Ну, вот, опять он пришел перед самым обедом. Валя поспешила в коридор, но Степанов, в сером пальто, со шляпой в одной руке, «дипломатом» – в другой, увязался за ней.
– Я здесь уже роман прочитал, – заявил он. – «Бесы» называется. Вам это ни о чем не говорит?
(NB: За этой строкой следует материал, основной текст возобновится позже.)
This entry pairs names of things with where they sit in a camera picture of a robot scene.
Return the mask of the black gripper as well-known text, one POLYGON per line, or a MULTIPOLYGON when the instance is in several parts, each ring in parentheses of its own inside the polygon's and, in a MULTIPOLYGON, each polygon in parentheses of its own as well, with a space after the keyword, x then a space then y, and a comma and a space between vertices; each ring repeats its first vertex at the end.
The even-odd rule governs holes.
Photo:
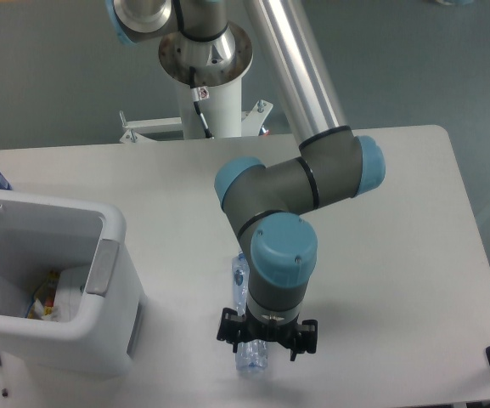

– Не разочаровывайте меня, Степанов, – сказала она и подумала: «Плохо я сегодня по коридорам хожу». Для Вали ходить по коридорам, набитым людьми, – целая наука. Нужно идти быстро, с озабоченностью в лице, смотреть либо в пол, либо прямо перед собой, чтобы никого не видеть, и, главное, если отвечать, то быстро и резко, коротко и ясно, отсекая дальнейшие приставания.
– Не нравится наш пост, возите на другой терминал.
– Но там нет вас, Валя!
– Заходите после обеда, Степанов. «Ну, что с ним делать, с этим „гитаристом“ Степановым? Главное, побольше строгости, иначе не отстанет». Но одновременно с этой мыслью приходила и другая: «Вот уедет „гитарист“, кто ее дальше будет завораживать взглядом? У кого еще такие контактные линзы, ясные и зеленые? Он, наверное, живет в Изумрудном городе...»
– Хорошо, я уйду. Но разрешите один анекдот, наш, таможенный?
«Вот пристал!», – подумала и сказала: – Ладно. Но только один.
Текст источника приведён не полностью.